What is needed> The full listing below should be repeated exactly.

Data block>
+---+
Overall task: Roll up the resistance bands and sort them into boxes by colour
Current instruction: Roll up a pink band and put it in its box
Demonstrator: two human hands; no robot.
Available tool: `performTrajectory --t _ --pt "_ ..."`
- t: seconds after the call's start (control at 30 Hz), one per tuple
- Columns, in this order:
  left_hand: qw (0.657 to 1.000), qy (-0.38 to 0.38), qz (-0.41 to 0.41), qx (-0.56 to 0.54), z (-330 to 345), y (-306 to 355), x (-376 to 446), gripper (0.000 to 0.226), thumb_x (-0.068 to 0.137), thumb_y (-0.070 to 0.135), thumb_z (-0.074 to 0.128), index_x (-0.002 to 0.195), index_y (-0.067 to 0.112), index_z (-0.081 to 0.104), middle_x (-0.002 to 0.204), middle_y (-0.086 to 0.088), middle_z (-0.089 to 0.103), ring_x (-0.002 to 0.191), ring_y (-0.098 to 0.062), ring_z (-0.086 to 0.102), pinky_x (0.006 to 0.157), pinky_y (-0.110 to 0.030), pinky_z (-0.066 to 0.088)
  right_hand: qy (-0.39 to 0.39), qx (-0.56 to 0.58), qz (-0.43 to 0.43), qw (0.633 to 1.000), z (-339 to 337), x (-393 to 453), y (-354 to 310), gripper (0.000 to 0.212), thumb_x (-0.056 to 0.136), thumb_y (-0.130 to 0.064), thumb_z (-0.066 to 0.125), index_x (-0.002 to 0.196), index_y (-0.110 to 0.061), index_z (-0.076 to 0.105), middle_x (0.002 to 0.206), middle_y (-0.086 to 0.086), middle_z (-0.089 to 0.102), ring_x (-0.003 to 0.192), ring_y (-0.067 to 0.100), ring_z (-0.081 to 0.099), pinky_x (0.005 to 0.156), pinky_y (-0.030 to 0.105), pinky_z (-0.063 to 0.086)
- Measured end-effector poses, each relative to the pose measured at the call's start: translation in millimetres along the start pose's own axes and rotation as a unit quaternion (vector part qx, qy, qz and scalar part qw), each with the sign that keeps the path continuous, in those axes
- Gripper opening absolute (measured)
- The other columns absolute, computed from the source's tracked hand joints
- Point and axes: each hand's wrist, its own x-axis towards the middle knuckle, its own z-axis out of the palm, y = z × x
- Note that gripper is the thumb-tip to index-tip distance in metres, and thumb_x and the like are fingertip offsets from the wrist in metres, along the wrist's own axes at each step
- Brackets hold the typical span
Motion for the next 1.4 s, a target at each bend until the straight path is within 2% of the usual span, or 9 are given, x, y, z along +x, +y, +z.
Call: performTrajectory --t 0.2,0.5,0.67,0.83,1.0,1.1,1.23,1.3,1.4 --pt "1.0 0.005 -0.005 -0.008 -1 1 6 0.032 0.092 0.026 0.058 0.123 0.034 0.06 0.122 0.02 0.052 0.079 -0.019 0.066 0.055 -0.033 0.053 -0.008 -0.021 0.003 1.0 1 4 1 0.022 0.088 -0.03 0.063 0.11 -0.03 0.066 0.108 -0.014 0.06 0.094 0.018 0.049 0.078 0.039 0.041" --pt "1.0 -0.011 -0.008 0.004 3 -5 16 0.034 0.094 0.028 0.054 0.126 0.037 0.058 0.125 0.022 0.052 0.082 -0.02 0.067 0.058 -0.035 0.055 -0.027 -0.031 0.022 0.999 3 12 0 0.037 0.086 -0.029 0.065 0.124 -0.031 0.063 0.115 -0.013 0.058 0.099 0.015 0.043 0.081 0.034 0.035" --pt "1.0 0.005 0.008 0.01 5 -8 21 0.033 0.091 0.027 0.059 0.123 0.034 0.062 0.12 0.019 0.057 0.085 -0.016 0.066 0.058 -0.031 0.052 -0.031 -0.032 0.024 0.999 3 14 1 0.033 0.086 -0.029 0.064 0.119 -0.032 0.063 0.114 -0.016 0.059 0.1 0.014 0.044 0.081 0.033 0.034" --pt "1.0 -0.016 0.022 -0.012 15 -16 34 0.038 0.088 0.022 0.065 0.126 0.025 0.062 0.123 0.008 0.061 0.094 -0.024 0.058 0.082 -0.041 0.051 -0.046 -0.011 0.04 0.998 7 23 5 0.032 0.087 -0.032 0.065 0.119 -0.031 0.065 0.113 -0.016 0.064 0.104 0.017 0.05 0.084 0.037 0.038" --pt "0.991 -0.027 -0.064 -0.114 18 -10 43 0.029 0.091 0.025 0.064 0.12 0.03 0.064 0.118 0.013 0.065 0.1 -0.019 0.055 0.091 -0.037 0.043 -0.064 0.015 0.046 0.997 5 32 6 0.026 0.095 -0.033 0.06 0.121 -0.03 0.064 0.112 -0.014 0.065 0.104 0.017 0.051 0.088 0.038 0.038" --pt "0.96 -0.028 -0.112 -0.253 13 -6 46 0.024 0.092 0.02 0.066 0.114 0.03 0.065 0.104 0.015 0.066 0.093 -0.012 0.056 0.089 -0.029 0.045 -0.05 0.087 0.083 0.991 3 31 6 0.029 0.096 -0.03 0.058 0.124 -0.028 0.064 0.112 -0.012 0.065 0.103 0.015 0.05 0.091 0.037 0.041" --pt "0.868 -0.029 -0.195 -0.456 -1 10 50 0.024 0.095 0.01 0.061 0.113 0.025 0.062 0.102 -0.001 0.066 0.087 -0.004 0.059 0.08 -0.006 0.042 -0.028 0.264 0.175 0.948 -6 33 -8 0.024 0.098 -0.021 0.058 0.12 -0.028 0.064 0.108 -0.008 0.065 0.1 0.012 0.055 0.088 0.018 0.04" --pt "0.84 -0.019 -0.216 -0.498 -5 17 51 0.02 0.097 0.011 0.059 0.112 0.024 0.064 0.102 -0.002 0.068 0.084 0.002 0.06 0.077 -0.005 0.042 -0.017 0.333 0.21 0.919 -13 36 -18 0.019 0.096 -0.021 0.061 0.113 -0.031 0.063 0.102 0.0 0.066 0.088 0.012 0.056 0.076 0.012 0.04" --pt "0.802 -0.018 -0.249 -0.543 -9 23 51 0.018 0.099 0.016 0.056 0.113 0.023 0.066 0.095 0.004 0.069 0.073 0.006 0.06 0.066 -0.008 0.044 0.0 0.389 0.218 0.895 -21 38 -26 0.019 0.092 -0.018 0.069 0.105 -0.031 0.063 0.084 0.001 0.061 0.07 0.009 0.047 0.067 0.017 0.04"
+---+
Response below>
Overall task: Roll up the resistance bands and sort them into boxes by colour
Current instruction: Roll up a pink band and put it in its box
Demonstrator: two human hands; no robot.
Available tool: `performTrajectory --t _ --pt "_ ..."`
- t: seconds after the call's start (control at 30 Hz), one per tuple
- Columns, in this order:
  left_hand: qw (0.657 to 1.000), qy (-0.38 to 0.38), qz (-0.41 to 0.41), qx (-0.56 to 0.54), z (-330 to 345), y (-306 to 355), x (-376 to 446), gripper (0.000 to 0.226), thumb_x (-0.068 to 0.137), thumb_y (-0.070 to 0.135), thumb_z (-0.074 to 0.128), index_x (-0.002 to 0.195), index_y (-0.067 to 0.112), index_z (-0.081 to 0.104), middle_x (-0.002 to 0.204), middle_y (-0.086 to 0.088), middle_z (-0.089 to 0.103), ring_x (-0.002 to 0.191), ring_y (-0.098 to 0.062), ring_z (-0.086 to 0.102), pinky_x (0.006 to 0.157), pinky_y (-0.110 to 0.030), pinky_z (-0.066 to 0.088)
  right_hand: qy (-0.39 to 0.39), qx (-0.56 to 0.58), qz (-0.43 to 0.43), qw (0.633 to 1.000), z (-339 to 337), x (-393 to 453), y (-354 to 310), gripper (0.000 to 0.212), thumb_x (-0.056 to 0.136), thumb_y (-0.130 to 0.064), thumb_z (-0.066 to 0.125), index_x (-0.002 to 0.196), index_y (-0.110 to 0.061), index_z (-0.076 to 0.105), middle_x (0.002 to 0.206), middle_y (-0.086 to 0.086), middle_z (-0.089 to 0.102), ring_x (-0.003 to 0.192), ring_y (-0.067 to 0.100), ring_z (-0.081 to 0.099), pinky_x (0.005 to 0.156), pinky_y (-0.030 to 0.105), pinky_z (-0.063 to 0.086)
- Measured end-effector poses, each relative to the pose measured at the call's start: translation in millimetres along the start pose's own axes and rotation as a unit quaternion (vector part qx, qy, qz and scalar part qw), each with the sign that keeps the path continuous, in those axes
- Gripper opening absolute (measured)
- The other columns absolute, computed from the source's tracked hand joints
- Point and axes: each hand's wrist, its own x-axis towards the middle knuckle, its own z-axis out of the palm, y = z × x
- Note that gripper is the thumb-tip to index-tip distance in metres, and thumb_x and the like are fingertip offsets from the wrist in metres, along the wrist's own axes at each step
- Brackets hold the typical span
Motion for the next 1.4 s, a target at each bend until the straight path is within 2% of the usual span, or 9 are given, x, y, z along +x, +y, +z.
Call: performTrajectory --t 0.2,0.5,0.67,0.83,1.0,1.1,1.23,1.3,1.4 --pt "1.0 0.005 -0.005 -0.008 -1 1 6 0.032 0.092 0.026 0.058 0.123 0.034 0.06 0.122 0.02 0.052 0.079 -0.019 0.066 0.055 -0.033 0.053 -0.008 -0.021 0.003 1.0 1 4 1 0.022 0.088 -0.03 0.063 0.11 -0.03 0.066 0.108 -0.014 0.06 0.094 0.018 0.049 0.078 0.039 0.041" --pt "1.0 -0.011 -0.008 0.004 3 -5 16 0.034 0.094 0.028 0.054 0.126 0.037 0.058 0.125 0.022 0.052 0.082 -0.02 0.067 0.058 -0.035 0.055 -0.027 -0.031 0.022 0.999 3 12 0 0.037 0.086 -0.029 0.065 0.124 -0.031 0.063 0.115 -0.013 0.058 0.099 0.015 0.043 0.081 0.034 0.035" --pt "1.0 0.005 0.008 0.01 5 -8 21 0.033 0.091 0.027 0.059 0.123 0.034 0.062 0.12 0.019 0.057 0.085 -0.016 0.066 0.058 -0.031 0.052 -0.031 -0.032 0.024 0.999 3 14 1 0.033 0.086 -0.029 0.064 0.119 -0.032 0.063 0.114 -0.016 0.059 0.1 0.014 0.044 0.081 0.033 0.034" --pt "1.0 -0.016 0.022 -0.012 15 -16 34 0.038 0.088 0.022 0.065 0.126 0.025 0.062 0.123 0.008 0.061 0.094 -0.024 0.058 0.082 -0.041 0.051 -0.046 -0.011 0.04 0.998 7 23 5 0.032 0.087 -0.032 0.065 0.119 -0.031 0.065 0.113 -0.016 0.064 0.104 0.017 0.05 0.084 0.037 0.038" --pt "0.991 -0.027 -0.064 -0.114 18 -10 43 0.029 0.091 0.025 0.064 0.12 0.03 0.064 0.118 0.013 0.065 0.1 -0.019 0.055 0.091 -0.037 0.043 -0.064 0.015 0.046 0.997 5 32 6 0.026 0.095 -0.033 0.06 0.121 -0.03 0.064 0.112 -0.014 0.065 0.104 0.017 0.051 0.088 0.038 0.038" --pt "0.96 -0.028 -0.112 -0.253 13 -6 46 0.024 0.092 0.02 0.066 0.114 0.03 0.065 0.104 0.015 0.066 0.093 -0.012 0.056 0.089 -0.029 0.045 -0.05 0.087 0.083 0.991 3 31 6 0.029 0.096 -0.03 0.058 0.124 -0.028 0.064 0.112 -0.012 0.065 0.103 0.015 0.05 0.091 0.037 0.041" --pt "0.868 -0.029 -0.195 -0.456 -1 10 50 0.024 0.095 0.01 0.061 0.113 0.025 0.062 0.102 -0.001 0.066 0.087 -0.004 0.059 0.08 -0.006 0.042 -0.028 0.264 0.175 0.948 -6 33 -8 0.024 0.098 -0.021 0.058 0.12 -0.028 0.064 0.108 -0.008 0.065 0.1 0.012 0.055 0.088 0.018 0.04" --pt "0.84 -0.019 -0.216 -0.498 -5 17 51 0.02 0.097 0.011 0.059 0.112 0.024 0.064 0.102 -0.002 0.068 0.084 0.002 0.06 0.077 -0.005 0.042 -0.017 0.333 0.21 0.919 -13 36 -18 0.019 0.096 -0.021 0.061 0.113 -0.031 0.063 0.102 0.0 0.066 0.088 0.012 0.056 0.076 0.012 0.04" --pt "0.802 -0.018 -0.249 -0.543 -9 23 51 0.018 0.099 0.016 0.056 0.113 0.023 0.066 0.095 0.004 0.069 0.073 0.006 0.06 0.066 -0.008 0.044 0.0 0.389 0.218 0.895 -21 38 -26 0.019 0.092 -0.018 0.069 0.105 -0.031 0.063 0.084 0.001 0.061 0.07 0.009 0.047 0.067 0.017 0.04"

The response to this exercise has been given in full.